For direct vectorization without database storage, use the utility functions:

```python
from open_notebook.utils.embedding import generate_embedding

vector = await generate_embedding(
    text="The quick brown fox jumps over the lazy dog",
    content_type="plain_text",
)
print(f"Generated vector with {len(vector)} dimensions")

```

### Service-Based Embedding with Storage

To embed and persist notebook items through the service layer:

```python
from api.embedding_service import embedding_service

result = embedding_service.embed_content(
    item_id="src-123",
    item_type="source"
)
print(f"API response: {result}")

```

### Async Client Operations

For frontend applications or async contexts, use the API client:

```python
from api.client import api_client

await api_client.embed_content(
    item_id="note-456",
    item_type="note",
    async_processing=True,
)

```

## Summary

- **Open-Notebook** implements a three-layer embedding architecture: utility functions for vectorization, service façades for abstraction, and SurrealDB for persistence.
- The **vectorization pipeline** in [`open_notebook/utils/embedding.py`](https://github.com/lfnovo/open-notebook/blob/main/open_notebook/utils/embedding.py) handles text chunking, mean-pooled aggregation, batching (default 50 items), and configurable retry logic.
- **Environment variables** control batch sizing (`OPEN_NOTEBOOK_EMBEDDING_BATCH_SIZE`), chunking thresholds, and retry behavior.
- The **storage flow** routes through [`api/embedding_service.py`](https://github.com/lfnovo/open-notebook/blob/main/api/embedding_service.py) and [`api/client.py`](https://github.com/lfnovo/open-notebook/blob/main/api/client.py) before persisting vectors in SurrealDB's indexed `embedding` column for semantic search.
- The system supports both **synchronous and asynchronous** processing modes via the `async_processing` flag.
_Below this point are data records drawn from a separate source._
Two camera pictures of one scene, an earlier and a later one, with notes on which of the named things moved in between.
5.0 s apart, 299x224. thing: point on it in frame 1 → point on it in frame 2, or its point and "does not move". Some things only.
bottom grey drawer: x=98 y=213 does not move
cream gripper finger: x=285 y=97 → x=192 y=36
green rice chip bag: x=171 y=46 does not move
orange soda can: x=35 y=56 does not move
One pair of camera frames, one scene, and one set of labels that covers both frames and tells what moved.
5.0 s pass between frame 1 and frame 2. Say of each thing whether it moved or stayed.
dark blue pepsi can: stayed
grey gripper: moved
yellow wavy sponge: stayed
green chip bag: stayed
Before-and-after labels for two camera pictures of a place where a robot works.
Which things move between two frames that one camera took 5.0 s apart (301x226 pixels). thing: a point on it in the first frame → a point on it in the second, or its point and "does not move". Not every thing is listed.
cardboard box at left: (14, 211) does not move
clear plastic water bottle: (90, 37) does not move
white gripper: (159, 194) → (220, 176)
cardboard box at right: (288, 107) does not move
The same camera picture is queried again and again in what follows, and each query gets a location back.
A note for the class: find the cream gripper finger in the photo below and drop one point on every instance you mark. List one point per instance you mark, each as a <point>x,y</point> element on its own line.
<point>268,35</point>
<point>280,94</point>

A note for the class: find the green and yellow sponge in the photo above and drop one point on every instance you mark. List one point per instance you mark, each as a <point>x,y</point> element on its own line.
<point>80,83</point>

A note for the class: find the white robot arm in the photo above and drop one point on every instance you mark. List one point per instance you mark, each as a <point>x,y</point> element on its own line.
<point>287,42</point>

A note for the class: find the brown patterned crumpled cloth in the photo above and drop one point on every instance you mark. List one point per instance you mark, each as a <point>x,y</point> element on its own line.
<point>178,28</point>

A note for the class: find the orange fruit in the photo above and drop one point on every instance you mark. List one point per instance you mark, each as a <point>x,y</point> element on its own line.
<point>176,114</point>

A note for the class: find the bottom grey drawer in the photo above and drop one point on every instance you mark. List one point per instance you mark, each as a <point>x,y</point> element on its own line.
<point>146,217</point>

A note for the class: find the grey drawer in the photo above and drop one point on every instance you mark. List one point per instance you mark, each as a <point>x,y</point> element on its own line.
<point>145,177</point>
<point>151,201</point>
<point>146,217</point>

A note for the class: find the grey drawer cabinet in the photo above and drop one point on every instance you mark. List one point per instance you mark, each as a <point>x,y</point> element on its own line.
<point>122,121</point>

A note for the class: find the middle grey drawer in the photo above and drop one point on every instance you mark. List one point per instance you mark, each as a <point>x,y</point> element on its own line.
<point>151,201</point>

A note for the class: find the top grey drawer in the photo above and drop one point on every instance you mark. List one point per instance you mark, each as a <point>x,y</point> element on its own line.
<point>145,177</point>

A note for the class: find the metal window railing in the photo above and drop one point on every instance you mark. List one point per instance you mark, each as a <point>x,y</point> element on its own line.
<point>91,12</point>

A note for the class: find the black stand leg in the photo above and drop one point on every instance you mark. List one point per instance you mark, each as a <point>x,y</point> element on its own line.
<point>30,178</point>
## Frequently Asked Questions

### What happens when text exceeds the configured chunk size?

When text exceeds `CHUNK_SIZE`, the `generate_embedding` function automatically segments content using `chunk_text`, embeds each segment separately, and applies mean-pooling with normalization to produce a single representative vector. This ensures consistent embedding quality regardless of document length.

### How does the embedding service handle API failures?

The utility layer implements resilient batch processing with `EMBEDDING_MAX_RETRIES` attempts and `EMBEDDING_RETRY_DELAY` back-off delays. If the embedding model is unavailable, the system raises a `ValueError` immediately, while transient network errors trigger automatic retries before surfacing failures to the caller.

### What database does Open-Notebook use for vector storage?

Open-Notebook uses **SurrealDB** for vector persistence. The FastAPI router in [`api/routers/embedding.py`](https://github.com/lfnovo/open-notebook/blob/main/api/routers/embedding.py) stores vectors in the `embedding` column of entity records (sources, notes, or insights), with the column indexed specifically for high-performance vector search operations.

### Can embedding operations be processed asynchronously?

Yes. The `api_client.embed_content` method accepts an `async_processing` parameter that delegates embedding generation to background workers. This prevents blocking the main thread when processing large documents or batch ingestion tasks.